Toolkit: Derelict Fishing Gear Retrieval, Why set up a DFG project?

DFG is found in each of Europe’s four regional seas. Due to the continuous growth in the quantity of litter and the slow rate of degradation of most marine litter items, the marine litter problem continues to worsen. Plastic marine litter items, such as fishing nets, do not biodegrade, but are split into micro-plastics due to exposure to sunlight.

Some degree of DFG is unavoidable due to the environment in which fishing takes place (conditions such as weather, currents, tides, the depth of the sea or the type of sea bottom) and the technology used (loss rates of DFG vary between and within fisheries). The rates of permanent net loss are estimated to be rather low – well below one percent of nets deployed - in relation to the total number of nets used in EU waters (Brown et al, 2005).  In most cases, the loss of gear is unwanted by the fisherman and has negative effects in terms of lost time and costs. However, in some cases fishing gear is also intentionally discarded, mostly to avoid the waste management cycle and related cost or efforts.

A detailed overview of the possible causes and impacts of DFG is given in the Overview of Causes of DFG and Overview of Impacts of DFG which are available for download.

In general, your DFG project can provide a forum for bringing together all key stakeholders – such as fishermen, gear manufacturers, port authorities, recycling companies and policy makers – to think about and to implement solutions to prevent the loss and discarding of nets in the sea and to reduce the impact of unavoidable DFG. Involving fishermen in the retrieval of DFG can promote their role as guardians of the marine environment, helping them contribute to protecting their working environment and reducing the problem of DFG in their fishing area. 

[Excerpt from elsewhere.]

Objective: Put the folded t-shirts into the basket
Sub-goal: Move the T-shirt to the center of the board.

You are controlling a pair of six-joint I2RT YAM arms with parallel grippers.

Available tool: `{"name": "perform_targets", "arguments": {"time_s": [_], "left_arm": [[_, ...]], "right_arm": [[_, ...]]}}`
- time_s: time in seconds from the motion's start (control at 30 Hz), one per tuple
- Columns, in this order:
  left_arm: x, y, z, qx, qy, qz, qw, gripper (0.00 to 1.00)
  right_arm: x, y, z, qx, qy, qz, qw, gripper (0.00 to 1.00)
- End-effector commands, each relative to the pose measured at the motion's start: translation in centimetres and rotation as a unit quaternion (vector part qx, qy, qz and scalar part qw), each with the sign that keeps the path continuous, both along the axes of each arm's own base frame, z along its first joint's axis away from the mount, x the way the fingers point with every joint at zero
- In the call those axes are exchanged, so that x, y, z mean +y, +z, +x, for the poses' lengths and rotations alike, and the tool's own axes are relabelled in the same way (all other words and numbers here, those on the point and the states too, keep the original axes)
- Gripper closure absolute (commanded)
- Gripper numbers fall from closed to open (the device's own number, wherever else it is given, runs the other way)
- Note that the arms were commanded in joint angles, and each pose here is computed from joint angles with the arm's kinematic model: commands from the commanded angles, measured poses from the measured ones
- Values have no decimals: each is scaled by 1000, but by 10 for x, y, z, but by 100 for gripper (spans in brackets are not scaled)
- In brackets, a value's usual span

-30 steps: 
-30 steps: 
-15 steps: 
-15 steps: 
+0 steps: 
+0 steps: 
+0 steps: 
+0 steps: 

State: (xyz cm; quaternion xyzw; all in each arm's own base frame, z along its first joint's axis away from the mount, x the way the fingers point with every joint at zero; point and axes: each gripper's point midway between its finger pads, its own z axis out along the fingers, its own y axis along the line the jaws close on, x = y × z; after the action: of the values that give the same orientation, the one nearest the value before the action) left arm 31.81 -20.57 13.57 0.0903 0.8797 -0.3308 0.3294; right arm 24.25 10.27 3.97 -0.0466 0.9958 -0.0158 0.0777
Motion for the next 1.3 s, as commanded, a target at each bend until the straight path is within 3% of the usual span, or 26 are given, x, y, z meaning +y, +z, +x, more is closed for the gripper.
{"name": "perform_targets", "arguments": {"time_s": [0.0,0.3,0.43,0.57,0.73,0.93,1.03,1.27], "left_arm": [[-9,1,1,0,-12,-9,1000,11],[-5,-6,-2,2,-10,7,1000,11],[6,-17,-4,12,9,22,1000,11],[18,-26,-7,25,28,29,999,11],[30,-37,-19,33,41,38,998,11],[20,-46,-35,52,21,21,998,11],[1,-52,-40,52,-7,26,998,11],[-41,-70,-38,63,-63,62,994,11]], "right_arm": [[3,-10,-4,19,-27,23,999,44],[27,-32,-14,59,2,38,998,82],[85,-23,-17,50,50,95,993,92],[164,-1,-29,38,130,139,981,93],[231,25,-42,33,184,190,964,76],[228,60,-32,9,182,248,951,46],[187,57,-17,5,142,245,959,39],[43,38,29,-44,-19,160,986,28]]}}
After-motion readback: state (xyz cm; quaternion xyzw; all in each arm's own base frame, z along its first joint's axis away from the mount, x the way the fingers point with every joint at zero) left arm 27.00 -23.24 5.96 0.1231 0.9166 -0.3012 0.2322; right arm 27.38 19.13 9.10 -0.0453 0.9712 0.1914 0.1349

A challenge in setting up a DFG project might be that, until now, DFG received less attention that other types of marine litter projects, such as beach cleaning or marine litter retention projects. Various international legal and policy regimes recognise the DFG issue, but there is has been limited implementation and enforcement. Also, while several research projects have been carried out, specific DFG policies on prevention and mitigation at EU, regional or national level are largely absent. There are new positive developments though, for example through the various marine litter action plans that have been or are being prepared for Europe’s regional seas.